Our tutorials and recommendations are geared towards building a 100% recipe-focused content site.
User experience
The majority of search engine traffic lands on specific pages looking for a specific recipe. The most relevant content/links from that recipe are towards other recipes that are:
- variations of that recipe
- side dishes, drinks or appetizers for that recipe
A reader who comes to your site for a recipe has an intent to fill and your job is to fulfill that intent.
When you go to a barbecue restaurant, you don't see them selling pens and sneakers.

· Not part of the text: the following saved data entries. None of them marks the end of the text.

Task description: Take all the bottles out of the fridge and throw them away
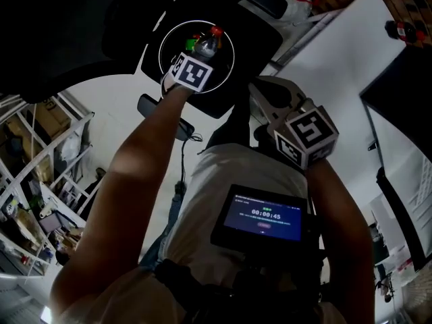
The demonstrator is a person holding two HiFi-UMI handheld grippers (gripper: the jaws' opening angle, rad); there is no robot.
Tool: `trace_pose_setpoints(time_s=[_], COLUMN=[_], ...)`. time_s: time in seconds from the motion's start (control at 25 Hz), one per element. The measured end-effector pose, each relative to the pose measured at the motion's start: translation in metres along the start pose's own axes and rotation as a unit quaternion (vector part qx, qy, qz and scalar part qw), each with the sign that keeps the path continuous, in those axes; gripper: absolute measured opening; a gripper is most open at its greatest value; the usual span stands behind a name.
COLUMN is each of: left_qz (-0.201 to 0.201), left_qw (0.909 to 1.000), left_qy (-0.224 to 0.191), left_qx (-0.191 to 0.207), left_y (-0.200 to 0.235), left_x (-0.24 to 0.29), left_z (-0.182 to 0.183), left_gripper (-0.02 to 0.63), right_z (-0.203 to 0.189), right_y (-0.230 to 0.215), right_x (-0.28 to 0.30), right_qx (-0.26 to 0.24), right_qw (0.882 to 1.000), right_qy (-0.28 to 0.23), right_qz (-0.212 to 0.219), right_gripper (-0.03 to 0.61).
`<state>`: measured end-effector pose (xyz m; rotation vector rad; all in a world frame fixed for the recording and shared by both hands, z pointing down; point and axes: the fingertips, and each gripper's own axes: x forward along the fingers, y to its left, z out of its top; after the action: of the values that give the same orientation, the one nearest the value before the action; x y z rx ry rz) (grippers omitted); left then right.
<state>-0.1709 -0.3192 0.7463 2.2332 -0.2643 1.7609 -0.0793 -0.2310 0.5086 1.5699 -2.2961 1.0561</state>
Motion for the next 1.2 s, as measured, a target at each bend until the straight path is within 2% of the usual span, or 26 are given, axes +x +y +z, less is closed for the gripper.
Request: trace_pose_setpoints(time_s=[0.12,0.2,0.32,0.48,0.6,0.76,0.96,1.2], left_qz=[-0.006,-0.014,-0.028,-0.040,-0.054,-0.085,-0.075,-0.050], left_qw=[0.9988,0.9977,0.9934,0.9876,0.9792,0.9611,0.9575,0.9598], left_qy=[0.014,0.024,0.069,0.127,0.179,0.247,0.255,0.247], left_qx=[-0.047,-0.062,-0.087,-0.082,-0.077,-0.089,-0.111,-0.123], left_y=[-0.001,-0.003,-0.008,-0.006,-0.004,-0.013,-0.002,0.004], left_x=[0.000,0.004,0.011,0.027,0.037,0.044,0.051,0.037], left_z=[-0.004,-0.006,-0.016,-0.026,-0.041,-0.066,-0.059,-0.061], left_gripper=[0.305,0.305,0.305,0.307,0.308,0.313,0.327,0.351], right_z=[-0.001,-0.003,-0.009,-0.007,-0.006,-0.006,-0.003,0.005], right_y=[0.005,0.010,0.018,0.023,0.015,0.006,-0.002,0.001], right_x=[0.033,0.051,0.066,0.069,0.066,0.054,0.045,0.033], right_qx=[-0.015,-0.013,-0.007,0.002,0.015,0.044,0.048,0.044], right_qw=[1.000,0.999,0.999,0.999,0.999,0.999,0.999,0.999], right_qy=[0.017,0.023,0.031,0.030,0.024,0.009,0.001,-0.014], right_qz=[0.021,0.032,0.043,0.044,0.035,0.020,0.007,0.000], right_gripper=[0.002,0.002,0.002,0.002,0.002,0.002,0.002,0.002])
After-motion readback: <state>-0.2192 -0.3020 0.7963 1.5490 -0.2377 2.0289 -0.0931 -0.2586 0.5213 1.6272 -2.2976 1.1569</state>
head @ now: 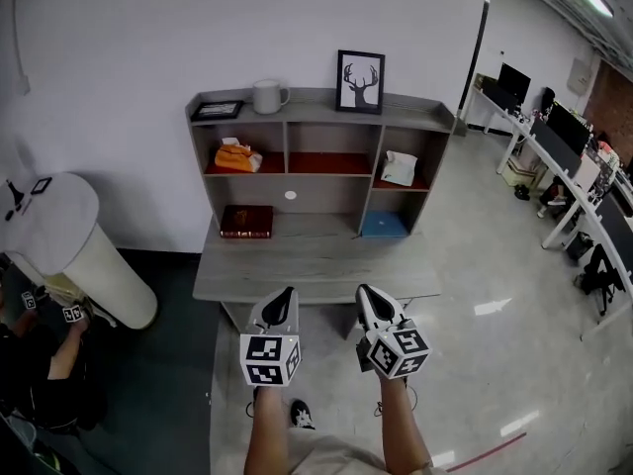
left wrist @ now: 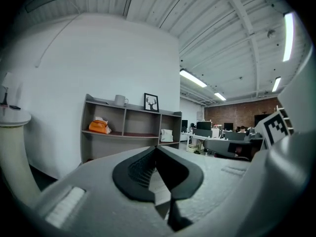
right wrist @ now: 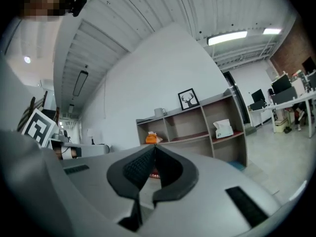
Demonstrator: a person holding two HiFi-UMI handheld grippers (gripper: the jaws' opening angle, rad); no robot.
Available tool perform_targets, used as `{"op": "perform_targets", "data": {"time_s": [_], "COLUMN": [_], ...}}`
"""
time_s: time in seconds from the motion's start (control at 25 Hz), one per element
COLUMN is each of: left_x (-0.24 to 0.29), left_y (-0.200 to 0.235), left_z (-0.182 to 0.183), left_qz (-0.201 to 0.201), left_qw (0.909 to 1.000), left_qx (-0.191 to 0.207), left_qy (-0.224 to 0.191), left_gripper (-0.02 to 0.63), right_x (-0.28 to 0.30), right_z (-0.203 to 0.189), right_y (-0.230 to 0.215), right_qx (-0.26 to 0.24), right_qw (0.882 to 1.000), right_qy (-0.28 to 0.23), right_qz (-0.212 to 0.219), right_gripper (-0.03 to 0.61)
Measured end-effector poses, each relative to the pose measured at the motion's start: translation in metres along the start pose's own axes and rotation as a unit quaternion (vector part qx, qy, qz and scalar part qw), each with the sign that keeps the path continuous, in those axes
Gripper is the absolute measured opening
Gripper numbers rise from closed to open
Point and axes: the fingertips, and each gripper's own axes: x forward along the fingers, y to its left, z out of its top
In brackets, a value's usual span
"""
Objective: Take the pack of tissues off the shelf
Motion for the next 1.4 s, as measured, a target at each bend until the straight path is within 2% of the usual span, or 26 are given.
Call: {"op": "perform_targets", "data": {"time_s": [0.12, 0.48, 0.68, 0.8, 1.04, 1.4], "left_x": [0.015, 0.023, 0.029, 0.034, 0.062, 0.132], "left_y": [0.036, 0.130, 0.167, 0.190, 0.234, 0.281], "left_z": [-0.002, -0.012, -0.022, -0.023, -0.004, 0.034], "left_qz": [0.006, 0.049, 0.071, 0.084, 0.108, 0.117], "left_qw": [1.0000, 0.9983, 0.9967, 0.9956, 0.9937, 0.9931], "left_qx": [-0.002, -0.028, -0.035, -0.033, -0.024, 0.001], "left_qy": [-0.001, 0.011, 0.019, 0.023, 0.016, 0.010], "left_gripper": [0.008, 0.008, 0.008, 0.008, 0.008, 0.008], "right_x": [0.034, 0.101, 0.145, 0.174, 0.246, 0.358], "right_z": [-0.012, -0.027, -0.045, -0.052, -0.046, -0.023], "right_y": [0.004, 0.005, 0.002, 0.010, 0.026, 0.026], "right_qx": [-0.026, 0.016, -0.007, 0.001, -0.012, -0.029], "right_qw": [1.000, 1.000, 0.999, 0.999, 0.998, 0.996], "right_qy": [0.002, -0.003, 0.037, 0.043, 0.048, 0.043], "right_qz": [-0.001, 0.002, -0.015, 0.002, 0.044, 0.069], "right_gripper": [0.015, 0.015, 0.015, 0.015, 0.015, 0.015]}}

Similarly, if you land on a car website looking for a Toyota Rav4, you don't care to see listings for boats, planes, or where the site owner went on vacation last week.
Google knows this and wants to send people to sites that specialize in a specific topic so that the user gets the possible experience.
In the long run, a site 100% dedicated to recipes will outperform a site with mixed topics.
Niching
Even just running a recipe site is too vague in todays hyper-competitive market. You should niche down and focus on a specific niche with recipes, such as:
- vegan / vegetarian
- indian
- keto
- barbecue
- gluten-free
- etc
This helps with audience building and turning visitors into fans that come back over time.
How to run a mixed topic site
Simple: don't.
Your family cares about your personal life, but strangers on the internet looking for recipes don't.
There's absolutely legitimate reasons to write about non-recipe things - this can help keep you interested and provide a creative outlet. But if you want to post about travel or decor, start a separate site for it that won't negatively impact your recipe site.
Time management
Running a recipe site is a full time job for thousands of bloggers.
The fact is that most people have 40 productive hours in a week - 80 if you're hyper-focused (and even this leads to burn-out).
Spending anything less than 100% of your time and energy singularly focused on recipes will simply mean spinning your wheels and getting nowhere.
When to ignore this
If you're running your site as a hobby, or you're a mega-successful blogger with keyword research dialed in, thousands of backlinks, and subscribers that come back to you for your bubbly personality, then mixed content sites will work fine.
When you're just starting out, you haven't earned the privilege of doing whatever you want and should be focused on building your base - 150 (keyword-researched) recipes + 150 backlinks.